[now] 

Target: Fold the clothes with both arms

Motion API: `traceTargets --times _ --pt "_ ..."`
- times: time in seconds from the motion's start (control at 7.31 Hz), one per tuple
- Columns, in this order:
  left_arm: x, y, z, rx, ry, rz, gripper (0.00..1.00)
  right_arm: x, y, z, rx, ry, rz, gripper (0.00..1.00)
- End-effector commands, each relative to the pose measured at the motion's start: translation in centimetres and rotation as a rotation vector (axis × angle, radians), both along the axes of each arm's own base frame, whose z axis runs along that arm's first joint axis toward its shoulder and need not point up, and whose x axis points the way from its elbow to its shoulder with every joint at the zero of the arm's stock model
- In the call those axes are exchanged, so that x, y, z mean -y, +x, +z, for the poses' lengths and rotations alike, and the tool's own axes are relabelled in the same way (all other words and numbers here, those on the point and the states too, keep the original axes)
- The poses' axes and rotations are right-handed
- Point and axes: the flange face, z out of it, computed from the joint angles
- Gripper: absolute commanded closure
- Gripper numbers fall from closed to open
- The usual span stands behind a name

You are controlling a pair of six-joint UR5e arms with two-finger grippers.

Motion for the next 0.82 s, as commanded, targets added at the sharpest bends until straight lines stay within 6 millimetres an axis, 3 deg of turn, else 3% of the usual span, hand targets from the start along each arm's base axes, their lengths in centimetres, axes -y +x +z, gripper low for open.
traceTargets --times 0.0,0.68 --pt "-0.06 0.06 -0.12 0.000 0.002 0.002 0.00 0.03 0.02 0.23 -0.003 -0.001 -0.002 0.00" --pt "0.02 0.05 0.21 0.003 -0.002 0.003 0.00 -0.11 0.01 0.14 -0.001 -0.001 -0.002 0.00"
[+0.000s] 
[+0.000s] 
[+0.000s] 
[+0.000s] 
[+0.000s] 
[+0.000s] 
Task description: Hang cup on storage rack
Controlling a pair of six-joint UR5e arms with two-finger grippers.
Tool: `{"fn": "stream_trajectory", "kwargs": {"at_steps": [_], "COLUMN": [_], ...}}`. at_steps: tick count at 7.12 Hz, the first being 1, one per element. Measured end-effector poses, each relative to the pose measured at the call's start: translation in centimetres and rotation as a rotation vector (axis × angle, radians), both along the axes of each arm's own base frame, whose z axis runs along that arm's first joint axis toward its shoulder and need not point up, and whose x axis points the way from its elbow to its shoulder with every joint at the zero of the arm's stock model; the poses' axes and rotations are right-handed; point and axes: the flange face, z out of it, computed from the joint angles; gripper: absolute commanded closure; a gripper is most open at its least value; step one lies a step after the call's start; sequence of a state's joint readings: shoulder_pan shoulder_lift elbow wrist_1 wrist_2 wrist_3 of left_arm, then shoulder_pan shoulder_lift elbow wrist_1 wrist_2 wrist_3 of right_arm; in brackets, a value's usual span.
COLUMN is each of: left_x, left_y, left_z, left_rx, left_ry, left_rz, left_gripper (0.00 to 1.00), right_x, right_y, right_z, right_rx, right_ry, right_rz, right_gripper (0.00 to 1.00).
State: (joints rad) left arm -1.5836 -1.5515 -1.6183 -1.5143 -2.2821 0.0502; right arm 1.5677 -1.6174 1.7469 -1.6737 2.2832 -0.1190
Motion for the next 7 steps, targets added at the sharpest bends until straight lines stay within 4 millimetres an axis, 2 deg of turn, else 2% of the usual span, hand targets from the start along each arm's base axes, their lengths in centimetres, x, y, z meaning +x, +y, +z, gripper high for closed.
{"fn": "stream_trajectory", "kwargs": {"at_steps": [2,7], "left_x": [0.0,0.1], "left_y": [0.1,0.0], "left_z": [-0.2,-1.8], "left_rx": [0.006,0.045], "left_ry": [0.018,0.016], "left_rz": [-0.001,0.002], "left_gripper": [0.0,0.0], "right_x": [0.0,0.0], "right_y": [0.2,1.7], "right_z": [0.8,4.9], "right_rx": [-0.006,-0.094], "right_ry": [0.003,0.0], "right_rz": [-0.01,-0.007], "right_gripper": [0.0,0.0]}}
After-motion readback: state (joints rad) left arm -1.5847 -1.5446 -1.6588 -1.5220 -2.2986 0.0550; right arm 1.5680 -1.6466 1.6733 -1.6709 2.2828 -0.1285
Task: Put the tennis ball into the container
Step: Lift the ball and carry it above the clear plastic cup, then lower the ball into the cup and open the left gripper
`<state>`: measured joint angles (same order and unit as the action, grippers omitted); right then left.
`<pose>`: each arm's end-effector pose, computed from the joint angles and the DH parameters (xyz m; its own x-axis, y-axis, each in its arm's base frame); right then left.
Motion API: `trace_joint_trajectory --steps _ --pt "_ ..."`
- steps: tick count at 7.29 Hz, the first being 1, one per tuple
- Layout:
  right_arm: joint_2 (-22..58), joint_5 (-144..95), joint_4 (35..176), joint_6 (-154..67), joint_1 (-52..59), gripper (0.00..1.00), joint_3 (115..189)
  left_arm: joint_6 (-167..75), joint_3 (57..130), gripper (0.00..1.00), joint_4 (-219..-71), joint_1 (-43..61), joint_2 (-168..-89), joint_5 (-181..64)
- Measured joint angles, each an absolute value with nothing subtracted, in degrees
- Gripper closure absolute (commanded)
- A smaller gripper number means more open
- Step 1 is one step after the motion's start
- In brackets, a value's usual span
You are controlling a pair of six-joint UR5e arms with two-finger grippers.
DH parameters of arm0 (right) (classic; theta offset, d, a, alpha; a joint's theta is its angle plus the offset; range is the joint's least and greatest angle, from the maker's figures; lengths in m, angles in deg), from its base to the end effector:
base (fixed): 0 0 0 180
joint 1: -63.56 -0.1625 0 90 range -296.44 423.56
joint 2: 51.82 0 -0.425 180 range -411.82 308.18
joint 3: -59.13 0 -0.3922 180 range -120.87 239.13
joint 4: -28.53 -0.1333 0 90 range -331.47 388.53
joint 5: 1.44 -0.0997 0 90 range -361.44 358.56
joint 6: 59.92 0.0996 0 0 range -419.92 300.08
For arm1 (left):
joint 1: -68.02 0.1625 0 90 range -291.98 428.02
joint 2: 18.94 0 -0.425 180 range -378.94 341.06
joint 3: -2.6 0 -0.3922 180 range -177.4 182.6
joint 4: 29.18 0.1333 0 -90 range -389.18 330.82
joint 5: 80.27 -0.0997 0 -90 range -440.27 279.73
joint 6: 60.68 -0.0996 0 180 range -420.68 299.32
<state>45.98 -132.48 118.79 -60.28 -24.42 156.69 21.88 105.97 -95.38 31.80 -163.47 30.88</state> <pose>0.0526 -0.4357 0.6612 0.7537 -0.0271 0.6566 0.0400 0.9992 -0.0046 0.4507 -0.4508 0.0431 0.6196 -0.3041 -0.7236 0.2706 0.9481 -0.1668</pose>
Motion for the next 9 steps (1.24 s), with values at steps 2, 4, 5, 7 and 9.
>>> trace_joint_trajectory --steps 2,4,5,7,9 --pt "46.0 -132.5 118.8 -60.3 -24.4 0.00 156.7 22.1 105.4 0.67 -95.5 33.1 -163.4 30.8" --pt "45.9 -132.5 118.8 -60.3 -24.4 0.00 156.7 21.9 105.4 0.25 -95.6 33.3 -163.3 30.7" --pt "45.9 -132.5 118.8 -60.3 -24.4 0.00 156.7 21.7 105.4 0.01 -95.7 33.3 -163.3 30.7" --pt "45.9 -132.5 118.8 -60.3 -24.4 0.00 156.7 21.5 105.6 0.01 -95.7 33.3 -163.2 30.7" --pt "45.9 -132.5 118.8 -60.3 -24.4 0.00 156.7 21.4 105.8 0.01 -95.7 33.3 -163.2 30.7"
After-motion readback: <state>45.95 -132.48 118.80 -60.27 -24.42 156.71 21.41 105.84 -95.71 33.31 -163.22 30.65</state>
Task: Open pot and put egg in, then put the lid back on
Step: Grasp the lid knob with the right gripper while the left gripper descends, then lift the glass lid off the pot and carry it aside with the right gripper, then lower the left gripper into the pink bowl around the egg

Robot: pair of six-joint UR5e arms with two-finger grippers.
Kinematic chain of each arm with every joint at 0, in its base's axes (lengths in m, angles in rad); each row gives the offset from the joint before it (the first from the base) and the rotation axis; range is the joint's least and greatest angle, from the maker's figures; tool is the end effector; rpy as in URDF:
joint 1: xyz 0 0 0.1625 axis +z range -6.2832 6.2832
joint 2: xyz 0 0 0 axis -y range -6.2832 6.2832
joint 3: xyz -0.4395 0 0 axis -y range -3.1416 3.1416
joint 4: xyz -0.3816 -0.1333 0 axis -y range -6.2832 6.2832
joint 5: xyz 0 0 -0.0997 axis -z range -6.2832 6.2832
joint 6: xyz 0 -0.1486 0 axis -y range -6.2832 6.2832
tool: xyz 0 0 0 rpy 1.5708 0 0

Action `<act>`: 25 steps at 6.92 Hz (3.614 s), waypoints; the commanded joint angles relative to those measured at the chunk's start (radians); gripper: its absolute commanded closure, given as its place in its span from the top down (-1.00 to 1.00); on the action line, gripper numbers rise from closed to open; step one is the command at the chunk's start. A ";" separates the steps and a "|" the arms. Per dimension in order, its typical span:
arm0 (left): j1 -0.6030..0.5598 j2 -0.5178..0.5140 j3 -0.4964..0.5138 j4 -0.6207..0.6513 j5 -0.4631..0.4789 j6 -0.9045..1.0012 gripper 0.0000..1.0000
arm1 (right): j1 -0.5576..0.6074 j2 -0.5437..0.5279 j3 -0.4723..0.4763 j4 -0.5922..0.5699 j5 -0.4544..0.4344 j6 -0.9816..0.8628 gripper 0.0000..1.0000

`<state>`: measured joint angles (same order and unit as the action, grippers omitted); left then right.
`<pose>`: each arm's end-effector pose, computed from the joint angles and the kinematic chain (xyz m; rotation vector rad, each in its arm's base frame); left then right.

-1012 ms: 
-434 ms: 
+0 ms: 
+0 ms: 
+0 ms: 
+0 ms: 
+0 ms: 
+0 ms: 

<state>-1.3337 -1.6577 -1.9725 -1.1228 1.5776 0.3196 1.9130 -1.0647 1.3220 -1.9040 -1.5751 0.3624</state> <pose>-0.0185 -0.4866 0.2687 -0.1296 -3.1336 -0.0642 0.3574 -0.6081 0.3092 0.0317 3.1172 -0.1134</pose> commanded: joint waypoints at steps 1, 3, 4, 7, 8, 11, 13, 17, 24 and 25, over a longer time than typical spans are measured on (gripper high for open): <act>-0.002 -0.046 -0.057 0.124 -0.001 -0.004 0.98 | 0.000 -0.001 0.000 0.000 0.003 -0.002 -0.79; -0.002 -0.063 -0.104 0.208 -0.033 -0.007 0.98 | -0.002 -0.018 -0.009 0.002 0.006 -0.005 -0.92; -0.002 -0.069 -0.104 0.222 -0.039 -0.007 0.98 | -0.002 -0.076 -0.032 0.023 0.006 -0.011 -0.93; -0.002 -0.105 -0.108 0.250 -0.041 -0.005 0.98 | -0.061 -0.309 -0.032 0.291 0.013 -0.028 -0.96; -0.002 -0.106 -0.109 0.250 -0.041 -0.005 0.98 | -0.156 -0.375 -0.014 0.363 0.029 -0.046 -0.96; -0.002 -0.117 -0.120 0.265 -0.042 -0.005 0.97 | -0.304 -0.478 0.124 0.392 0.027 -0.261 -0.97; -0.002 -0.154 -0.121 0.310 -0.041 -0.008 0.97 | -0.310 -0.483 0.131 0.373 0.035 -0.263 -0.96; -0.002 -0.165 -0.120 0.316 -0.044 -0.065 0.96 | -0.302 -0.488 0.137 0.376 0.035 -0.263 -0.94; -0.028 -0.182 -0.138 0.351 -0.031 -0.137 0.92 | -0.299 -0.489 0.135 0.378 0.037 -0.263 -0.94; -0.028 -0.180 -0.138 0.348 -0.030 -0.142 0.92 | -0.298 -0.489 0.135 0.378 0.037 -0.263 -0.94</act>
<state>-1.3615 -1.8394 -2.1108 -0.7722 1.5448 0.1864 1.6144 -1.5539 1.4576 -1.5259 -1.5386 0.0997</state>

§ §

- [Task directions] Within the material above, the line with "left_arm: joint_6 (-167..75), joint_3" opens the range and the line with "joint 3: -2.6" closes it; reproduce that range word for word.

- [Solution to this exercise]
  left_arm: joint_6 (-167..75), joint_3 (57..130), gripper (0.00..1.00), joint_4 (-219..-71), joint_1 (-43..61), joint_2 (-168..-89), joint_5 (-181..64)
- Measured joint angles, each an absolute value with nothing subtracted, in degrees
- Gripper closure absolute (commanded)
- A smaller gripper number means more open
- Step 1 is one step after the motion's start
- In brackets, a value's usual span
You are controlling a pair of six-joint UR5e arms with two-finger grippers.
DH parameters of arm0 (right) (classic; theta offset, d, a, alpha; a joint's theta is its angle plus the offset; range is the joint's least and greatest angle, from the maker's figures; lengths in m, angles in deg), from its base to the end effector:
base (fixed): 0 0 0 180
joint 1: -63.56 -0.1625 0 90 range -296.44 423.56
joint 2: 51.82 0 -0.425 180 range -411.82 308.18
joint 3: -59.13 0 -0.3922 180 range -120.87 239.13
joint 4: -28.53 -0.1333 0 90 range -331.47 388.53
joint 5: 1.44 -0.0997 0 90 range -361.44 358.56
joint 6: 59.92 0.0996 0 0 range -419.92 300.08
For arm1 (left):
joint 1: -68.02 0.1625 0 90 range -291.98 428.02
joint 2: 18.94 0 -0.425 180 range -378.94 341.06
joint 3: -2.6 0 -0.3922 180 range -177.4 182.6

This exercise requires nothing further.